Al paziente, insomma, salvo il gesto, tanto ostentato quanto vacuo, di una pezza fresca sulla fronte, non viene applicata da anni alcuna terapia.
Pochi investimenti. L’Italia, con una percentuale del 4% del PIL destinato alla pubblica istruzione, secondo i dati OCSE è collocata in coda alla classifica dei paesi occidentali. Impietoso il confronto, oltre che con gli inarrivabili paesi del Nord Europa (6,5%), anche con la Francia e la Germania (5,5%), nonché con gli USA (5%, percentuale ora minacciata dai programmi elettorali del neoeletto Trump).
Il collocamento dell’Italia in questa posizione di retroguardia risale principalmente alla seconda decade di questo secolo, dal momento che, fino ai primi anni 2000, il nostro Paese si trovava alla pari con i suoi principali partner europei.
Retribuzione dei docenti. Gli insegnanti italiani, come noto, sono tra i meno pagati nel mondo occidentale. Nella maggior parte degli altri paesi europei, i docenti hanno stipendi competitivi, superiori ai nostri nella misura media di circa 10.000 € all’anno e accompagnati da benefit significativi, come orari flessibili e ampio supporto professionale. In questi paesi il rispetto per la professione è alto e, in generale, le politiche scolastiche sono caratterizzate da un forte sostegno economico e da una visione di lungo periodo incentrata sull’importanza dell’istruzione per lo sviluppo sociale ed economico.
La giusta terapia. In un recente saggio, intitolato Crisi, come rinascono le nazioni, Jared Diamond spiega, tra le altre cose, come l’investimento sulla scuola sia stato al centro dei percorsi di resilienza e rinascita intrapresi, in momenti delicati della loro storia, da paesi per molti versi eterogenei come la Finlandia e il Giappone.

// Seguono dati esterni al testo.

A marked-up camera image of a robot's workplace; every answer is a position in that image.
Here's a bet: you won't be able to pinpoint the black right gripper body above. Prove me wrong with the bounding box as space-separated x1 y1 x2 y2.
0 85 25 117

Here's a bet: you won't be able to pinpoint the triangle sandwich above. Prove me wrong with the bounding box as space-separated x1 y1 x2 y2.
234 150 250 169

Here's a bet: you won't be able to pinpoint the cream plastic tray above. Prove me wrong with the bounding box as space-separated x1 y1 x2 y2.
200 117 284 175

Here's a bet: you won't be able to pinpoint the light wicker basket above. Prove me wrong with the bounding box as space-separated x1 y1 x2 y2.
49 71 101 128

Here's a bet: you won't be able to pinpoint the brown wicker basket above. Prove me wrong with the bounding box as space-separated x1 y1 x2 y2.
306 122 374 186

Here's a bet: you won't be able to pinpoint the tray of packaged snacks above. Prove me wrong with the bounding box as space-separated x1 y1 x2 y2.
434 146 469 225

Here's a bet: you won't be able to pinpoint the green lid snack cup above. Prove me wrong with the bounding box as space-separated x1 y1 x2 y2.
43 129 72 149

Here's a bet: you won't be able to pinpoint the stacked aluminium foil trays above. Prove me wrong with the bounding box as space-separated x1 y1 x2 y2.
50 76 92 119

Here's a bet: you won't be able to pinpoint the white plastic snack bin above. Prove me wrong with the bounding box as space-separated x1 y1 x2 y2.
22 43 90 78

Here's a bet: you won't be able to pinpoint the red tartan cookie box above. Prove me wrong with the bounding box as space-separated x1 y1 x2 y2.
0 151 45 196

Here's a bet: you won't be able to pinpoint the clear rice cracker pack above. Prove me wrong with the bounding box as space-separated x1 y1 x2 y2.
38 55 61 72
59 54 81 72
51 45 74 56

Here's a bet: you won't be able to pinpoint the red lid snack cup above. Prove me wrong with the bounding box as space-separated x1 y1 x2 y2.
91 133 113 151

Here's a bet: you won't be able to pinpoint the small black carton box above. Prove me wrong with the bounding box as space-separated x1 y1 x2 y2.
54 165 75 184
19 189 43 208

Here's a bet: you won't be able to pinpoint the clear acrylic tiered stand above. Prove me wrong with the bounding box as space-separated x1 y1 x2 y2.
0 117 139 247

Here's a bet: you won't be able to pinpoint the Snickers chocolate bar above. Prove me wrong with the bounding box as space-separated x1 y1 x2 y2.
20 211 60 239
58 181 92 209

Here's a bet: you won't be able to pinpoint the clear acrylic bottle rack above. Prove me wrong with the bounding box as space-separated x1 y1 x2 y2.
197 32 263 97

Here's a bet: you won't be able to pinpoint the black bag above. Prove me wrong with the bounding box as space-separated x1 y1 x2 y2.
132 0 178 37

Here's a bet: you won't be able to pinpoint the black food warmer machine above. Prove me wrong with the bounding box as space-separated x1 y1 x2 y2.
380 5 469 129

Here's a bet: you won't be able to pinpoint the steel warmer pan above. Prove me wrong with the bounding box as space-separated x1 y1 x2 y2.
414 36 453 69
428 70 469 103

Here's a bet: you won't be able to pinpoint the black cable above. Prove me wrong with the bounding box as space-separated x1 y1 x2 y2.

Le loro politiche forniscono un esempio di quanto sia vero il principio, successivamente enunciato da Nelson Mandela, che «l’istruzione è l’arma più potente per cambiare il mondo» e, soprattutto, quanto sia vero l’ancor più pragmatico principio, enunciato secoli prima dal filosofo inglese Francis Bacon che scientia potentia est (sapere è potere).
Per contrasto, pare legittimo ipotizzare che il disinvestimento sulla scuola, cui la classe politica italiana ha imprigionato il nostro Paese da decenni, sia il modo migliore per restare nei guai e peggiorarli col tempo.